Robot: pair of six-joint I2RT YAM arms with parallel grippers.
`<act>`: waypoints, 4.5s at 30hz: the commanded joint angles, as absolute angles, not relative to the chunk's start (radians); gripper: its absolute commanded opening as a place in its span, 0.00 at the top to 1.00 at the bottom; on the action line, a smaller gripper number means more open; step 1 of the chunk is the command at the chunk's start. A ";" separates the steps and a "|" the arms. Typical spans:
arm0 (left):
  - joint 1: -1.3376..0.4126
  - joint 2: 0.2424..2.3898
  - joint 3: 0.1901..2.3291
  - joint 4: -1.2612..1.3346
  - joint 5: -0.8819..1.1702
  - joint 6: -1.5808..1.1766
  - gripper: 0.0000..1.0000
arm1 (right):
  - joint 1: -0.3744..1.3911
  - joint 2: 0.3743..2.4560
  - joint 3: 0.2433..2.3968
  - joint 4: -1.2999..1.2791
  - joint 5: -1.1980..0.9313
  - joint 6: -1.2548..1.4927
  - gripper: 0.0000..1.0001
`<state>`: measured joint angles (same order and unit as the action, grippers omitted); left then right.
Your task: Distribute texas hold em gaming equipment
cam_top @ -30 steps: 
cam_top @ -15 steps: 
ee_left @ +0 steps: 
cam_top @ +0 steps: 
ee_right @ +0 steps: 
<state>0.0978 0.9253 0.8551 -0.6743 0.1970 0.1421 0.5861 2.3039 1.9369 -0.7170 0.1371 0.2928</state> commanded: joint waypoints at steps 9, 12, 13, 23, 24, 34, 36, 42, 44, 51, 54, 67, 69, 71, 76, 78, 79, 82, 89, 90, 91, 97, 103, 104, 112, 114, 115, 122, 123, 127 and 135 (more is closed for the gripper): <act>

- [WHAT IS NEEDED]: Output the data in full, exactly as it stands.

- [TASK RESULT]:
Robot: pair of six-joint I2RT YAM arms with parallel grippers.
`<act>`: waypoints, 4.5s at 30hz: the commanded joint angles, as absolute angles, not relative to the chunk's start (radians); gripper: its absolute commanded opening as a place in its span, 0.00 at the top to 1.00 at the bottom; on the action line, a smaller gripper number means more open; step 1 of the chunk is the command at the chunk's start. A ";" separates the steps and a "|" the arms. Typical spans:
arm0 (left):
  - joint 1: -1.3376..0.4126
  - joint 2: 0.2424..2.3898
  - joint 3: 0.1901..2.3291
  - joint 4: -1.2612..1.3346
  - joint 5: -0.8819..1.1702
  - joint 6: -1.5808..1.1766
  - gripper: 0.0000..1.0000
arm1 (right):
  - joint 1: -0.3744..1.3911
  - joint 2: 0.3743..2.4560
  - joint 3: 0.2433..2.3968
  - joint 4: -1.2999..1.2791
  - joint 5: -1.1980..0.9313
  - joint 6: -1.2548..1.4927
  - gripper: 0.0000..1.0001
`<state>`: measured joint angles (same order and unit as the action, grippers omitted); left then right.
Your task: Distribute texas hold em gaming equipment
cam_top @ -30 steps: 
cam_top @ -15 steps: 
ee_left @ +0 steps: 
cam_top @ +0 steps: 
ee_right @ +0 steps: 
<state>0.0978 0.9253 0.8551 -0.6743 0.1970 0.1421 0.5861 2.3039 1.9369 -0.7170 0.1371 0.2928</state> commanded: joint waypoints at steps 9, 12, 13, 23, 24, 34, 36, 42, 44, 51, 54, 67, 69, 71, 76, 78, 79, 82, 89, 90, 91, 97, 103, 104, 112, 114, 115, 122, 123, 127 and 135 (more is closed for the gripper): <act>

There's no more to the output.